Early August. The apartment’s freezer has been getting filled methodically across the past three weekends — the kind of stocking-the-freezer project that a working couple in a new apartment with two-incomes-and-no-kids does when the schedule is steady and the meal-prep is the small Sunday project. Mama had been doing the same thing in her own kitchen across the years when I was growing up. I had inherited the habit without thinking about it.
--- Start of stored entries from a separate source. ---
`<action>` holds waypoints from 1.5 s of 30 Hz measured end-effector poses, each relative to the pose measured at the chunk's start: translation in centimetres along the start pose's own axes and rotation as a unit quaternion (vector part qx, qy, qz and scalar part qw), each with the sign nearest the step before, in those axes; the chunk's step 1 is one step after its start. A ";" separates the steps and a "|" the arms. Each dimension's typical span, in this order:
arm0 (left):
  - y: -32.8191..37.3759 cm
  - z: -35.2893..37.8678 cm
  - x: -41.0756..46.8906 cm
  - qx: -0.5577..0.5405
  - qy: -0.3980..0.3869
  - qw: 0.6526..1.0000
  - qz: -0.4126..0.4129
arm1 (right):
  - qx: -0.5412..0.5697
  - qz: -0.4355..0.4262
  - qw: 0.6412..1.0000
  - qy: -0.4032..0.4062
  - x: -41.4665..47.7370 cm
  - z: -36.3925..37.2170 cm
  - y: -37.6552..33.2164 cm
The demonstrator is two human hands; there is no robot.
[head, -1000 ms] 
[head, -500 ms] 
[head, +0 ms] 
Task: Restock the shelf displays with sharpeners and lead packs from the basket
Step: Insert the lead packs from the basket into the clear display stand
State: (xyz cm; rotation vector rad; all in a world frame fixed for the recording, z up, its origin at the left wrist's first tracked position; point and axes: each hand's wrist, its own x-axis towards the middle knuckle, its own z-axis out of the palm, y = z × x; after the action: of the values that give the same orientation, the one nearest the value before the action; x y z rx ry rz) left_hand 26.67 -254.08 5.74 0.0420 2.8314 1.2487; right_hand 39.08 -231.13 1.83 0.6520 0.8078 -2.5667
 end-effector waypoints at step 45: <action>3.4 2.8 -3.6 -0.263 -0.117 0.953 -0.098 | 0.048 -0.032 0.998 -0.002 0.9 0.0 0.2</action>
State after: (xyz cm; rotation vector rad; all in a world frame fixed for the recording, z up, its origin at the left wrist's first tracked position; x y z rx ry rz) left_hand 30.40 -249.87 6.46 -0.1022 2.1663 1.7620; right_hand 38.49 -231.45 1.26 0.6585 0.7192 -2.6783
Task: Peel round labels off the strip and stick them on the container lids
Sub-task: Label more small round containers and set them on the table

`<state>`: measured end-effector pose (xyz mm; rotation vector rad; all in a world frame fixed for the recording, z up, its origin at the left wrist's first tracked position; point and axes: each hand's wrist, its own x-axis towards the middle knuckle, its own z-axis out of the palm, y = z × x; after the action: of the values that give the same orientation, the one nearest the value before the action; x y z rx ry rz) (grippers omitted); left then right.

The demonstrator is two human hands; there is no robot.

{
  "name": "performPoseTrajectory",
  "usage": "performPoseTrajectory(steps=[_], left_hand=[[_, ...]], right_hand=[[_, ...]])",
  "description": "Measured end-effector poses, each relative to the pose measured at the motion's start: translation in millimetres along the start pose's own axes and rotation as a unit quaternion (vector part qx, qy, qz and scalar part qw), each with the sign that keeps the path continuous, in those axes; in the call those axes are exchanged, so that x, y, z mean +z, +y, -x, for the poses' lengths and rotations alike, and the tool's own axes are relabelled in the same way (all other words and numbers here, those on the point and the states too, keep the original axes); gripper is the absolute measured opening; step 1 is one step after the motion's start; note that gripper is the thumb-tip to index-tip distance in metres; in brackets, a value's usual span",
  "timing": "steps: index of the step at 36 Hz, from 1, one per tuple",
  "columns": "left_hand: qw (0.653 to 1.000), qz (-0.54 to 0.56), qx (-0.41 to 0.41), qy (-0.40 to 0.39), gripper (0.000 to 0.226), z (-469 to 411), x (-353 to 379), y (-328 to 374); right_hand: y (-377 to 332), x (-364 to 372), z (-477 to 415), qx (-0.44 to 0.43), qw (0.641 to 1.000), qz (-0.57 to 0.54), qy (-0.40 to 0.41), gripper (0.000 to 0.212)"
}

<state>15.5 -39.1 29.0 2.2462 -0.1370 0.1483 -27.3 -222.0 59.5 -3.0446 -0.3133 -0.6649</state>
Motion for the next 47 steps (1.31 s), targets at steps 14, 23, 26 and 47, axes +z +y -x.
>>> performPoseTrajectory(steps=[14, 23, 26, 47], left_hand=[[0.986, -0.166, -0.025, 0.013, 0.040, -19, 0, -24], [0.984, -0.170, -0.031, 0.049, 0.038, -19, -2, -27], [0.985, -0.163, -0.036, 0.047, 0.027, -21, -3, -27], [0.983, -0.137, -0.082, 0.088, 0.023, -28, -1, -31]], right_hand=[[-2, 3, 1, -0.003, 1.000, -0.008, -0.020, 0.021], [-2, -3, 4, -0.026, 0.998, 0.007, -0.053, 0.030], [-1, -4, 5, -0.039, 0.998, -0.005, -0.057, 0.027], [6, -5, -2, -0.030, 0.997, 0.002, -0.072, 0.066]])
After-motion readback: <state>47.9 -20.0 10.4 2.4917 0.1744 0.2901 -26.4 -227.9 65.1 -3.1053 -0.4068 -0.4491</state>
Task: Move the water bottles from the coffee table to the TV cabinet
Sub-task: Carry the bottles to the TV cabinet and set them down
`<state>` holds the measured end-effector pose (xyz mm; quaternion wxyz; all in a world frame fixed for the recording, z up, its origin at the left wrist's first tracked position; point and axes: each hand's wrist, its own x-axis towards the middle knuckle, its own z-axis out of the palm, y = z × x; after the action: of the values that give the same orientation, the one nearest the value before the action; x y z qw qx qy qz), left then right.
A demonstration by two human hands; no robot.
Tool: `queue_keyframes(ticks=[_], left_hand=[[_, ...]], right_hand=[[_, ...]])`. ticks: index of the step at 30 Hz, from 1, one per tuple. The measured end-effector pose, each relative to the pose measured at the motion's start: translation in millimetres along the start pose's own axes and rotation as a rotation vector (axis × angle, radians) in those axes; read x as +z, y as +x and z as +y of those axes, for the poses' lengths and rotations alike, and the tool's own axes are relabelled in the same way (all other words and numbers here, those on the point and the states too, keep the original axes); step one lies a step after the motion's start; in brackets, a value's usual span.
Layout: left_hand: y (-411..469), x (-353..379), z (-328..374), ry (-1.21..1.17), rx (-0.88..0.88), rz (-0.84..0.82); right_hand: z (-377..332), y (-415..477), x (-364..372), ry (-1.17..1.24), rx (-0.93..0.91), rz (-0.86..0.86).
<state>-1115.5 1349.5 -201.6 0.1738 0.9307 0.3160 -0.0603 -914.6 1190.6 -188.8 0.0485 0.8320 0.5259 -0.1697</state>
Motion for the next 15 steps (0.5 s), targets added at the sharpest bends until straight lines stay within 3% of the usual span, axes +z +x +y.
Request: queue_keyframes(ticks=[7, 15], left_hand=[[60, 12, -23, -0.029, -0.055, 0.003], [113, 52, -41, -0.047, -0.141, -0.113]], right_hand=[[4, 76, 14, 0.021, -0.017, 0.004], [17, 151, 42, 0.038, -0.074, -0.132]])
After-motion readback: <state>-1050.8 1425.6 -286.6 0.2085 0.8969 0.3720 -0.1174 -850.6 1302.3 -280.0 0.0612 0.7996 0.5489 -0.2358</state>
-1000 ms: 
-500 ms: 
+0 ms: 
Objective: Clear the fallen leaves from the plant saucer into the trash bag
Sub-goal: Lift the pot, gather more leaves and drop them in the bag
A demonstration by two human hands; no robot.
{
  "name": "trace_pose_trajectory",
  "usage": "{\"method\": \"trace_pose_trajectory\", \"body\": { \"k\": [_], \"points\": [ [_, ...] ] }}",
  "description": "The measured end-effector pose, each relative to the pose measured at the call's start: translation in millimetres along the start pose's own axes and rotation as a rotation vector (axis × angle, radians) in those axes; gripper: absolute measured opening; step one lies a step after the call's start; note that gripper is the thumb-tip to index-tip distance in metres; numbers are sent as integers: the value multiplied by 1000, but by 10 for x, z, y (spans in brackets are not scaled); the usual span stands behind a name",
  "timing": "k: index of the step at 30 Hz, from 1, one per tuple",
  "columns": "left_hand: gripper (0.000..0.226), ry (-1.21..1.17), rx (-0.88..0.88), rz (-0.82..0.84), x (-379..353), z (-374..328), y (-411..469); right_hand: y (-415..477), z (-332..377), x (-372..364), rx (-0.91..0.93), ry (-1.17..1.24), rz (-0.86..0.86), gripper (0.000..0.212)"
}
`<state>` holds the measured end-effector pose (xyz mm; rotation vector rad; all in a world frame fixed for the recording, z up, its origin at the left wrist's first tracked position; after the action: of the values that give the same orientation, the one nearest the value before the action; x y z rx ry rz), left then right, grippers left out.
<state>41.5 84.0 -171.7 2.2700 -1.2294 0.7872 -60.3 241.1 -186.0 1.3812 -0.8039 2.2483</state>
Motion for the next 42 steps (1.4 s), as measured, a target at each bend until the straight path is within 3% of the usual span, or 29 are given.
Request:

Sunday I made zippy spaghetti sauce because the dish is the kind of large-batch tomato-and-Italian-sausage sauce that holds for months in the freezer in single-meal portions and that can be the base for ten different weeknight pasta dinners or stuffed-pepper-fillings or chili-bases or breakfast-egg-bake-bottoms. The dish takes about two hours of simmer time and yields about ten cups of finished sauce.

The procedure: brown a pound of Italian sausage in a Dutch oven, breaking it up. Add four diced garlic cloves and a chopped onion, sweat five minutes. Add two cans of crushed San Marzano tomatoes, a small can of tomato paste, a half-cup of beef broth, two teaspoons of brown sugar, a teaspoon each of red pepper flakes, dried oregano, dried basil. Simmer covered two hours, stirring occasionally. Finish with a splash of red wine vinegar off the heat to brighten. Cool, portion into ten 1-cup freezer-safe containers, label, freeze. The freezer now has ten portions of zippy spaghetti sauce alongside the eight portions of marinara I made two weeks ago and the four chicken-pot-pie filling portions from last weekend.

Mama’s Wednesday call was the small mid-week anchor. She talked through the cafe’s small breakfast-and-lunch numbers, the small Cody-news, the small Aunt-Linda update. The cafe is in its small steady-state rhythm. Cody is at the small operational-lead for the lunch-and-dinner rotation. Mama is on the small breakfast-and-brunch shifts. The small Sapulpa-cafe-life continues the way it has been continuing for years.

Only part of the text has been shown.